A quoi servent les luttes contre la numérisation ?
Lors de la quatrième rencontre du cycle “Dématérialiser pour mieux régner”, le Mouton Numérique a analysé les luttes européennes contre les systèmes algorithmiques de contrôle social. En Pologne, un algorithme de profilage des demandeurs d’emploi, mis en place en 2014, a été abrogé en 2019 après une bataille de cinq ans, en raison de son opacité et de l’absence de mécanismes de contestation. Aux Pays-Bas, le système SyRI, destiné à détecter la fraude aux aides sociales, a également été critiqué pour son manque de transparence, bien que la régulation n’ait pas freiné l’expansion de la surveillance. Ces exemples soulignent que la régulation seule ne suffit pas et que la société civile doit intensifier ses efforts pour exiger plus de transparence et débattre du rôle de l’automatisation dans les services publics.
Dématérialisation, l’externalisation en question
Le recours aux prestataires privés dans l’action publique, mis en lumière par le cycle du Mouton Numérique, révèle une dépendance croissante à l’externalisation qui nuit à la qualité des services publics et engendre des coûts élevés. L’explosion des dépenses en conseil, notamment dans le domaine informatique, illustre cette tendance : les frais liés aux cabinets de conseil ont triplé depuis 2018, atteignant 2,5 milliards d’euros en 2021. Cette privatisation des services publics est en partie due à des réformes structurelles comme la LOLF, qui ont réduit les budgets et les effectifs dans le secteur public, et à une culture qui privilégie le privé au détriment de l’expertise interne. L’État plateforme, un concept qui vise à rendre l’administration plus numérique et flexible, a souvent échoué à améliorer la situation et a même exacerbé les problèmes, comme le montre le cas de Doctolib et le management de la campagne vaccinale. Les alternatives proposées incluent la réinternalisation des compétences, la mutualisation des ressources, et le développement de solutions publiques libres pour pallier la dépendance croissante aux prestataires privés.

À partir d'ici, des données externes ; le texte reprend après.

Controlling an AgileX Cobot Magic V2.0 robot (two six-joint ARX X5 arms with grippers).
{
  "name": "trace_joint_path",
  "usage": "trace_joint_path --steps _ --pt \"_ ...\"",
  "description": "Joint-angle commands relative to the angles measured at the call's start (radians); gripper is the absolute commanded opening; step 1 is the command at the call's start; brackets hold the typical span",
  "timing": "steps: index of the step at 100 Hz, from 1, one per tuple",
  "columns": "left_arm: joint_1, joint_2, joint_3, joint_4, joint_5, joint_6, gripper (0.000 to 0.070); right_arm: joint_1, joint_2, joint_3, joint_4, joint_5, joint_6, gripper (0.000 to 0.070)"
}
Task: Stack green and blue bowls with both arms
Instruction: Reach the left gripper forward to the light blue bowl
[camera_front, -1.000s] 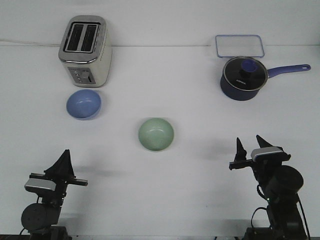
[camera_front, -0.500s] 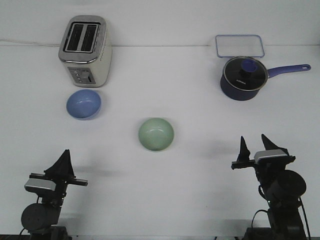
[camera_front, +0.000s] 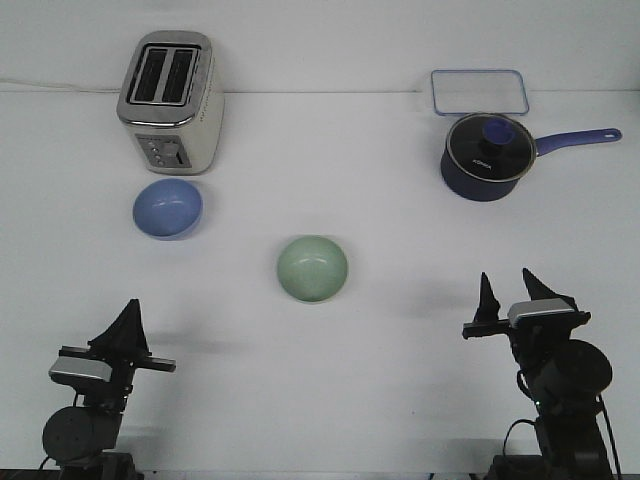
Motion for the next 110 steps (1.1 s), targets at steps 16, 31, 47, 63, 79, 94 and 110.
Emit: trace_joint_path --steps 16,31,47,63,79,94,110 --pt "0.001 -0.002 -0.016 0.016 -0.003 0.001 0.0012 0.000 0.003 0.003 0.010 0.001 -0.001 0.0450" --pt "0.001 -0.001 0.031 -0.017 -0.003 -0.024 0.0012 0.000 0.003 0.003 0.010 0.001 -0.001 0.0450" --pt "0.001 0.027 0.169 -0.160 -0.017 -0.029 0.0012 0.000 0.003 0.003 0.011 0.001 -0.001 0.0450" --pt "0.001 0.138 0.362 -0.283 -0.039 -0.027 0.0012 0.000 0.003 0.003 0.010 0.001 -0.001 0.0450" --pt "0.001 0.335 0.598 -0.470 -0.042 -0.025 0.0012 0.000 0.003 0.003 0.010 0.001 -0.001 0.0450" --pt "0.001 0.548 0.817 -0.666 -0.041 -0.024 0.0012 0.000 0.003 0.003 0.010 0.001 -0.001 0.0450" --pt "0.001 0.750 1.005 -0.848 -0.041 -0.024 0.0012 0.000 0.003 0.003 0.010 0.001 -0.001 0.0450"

BONUS : Dans la machine à suspicion : des limites des systèmes de scoring de l’aide sociale à Rotterdam
Depuis les travaux de Virginia Eubanks, on sait que les systèmes électroniques de gestion de l’aide sociale sont souvent défaillants, particulièrement les systèmes automatisés anti-fraude. Wired et les journalistes de Light House Reports ont enquêté sur le système de scoring de l’aide sociale à Rotterdam. Leur étude a révélé que ce système utilise des critères discriminatoires et intègre des évaluations subjectives des travailleurs sociaux, entraînant des scores de risque de fraude biaisés. En 2021, après un audit, Rotterdam a suspendu ce système, montrant ainsi la nécessité de transparence et de responsabilité dans l’utilisation de tels outils pour éviter des discriminations injustes.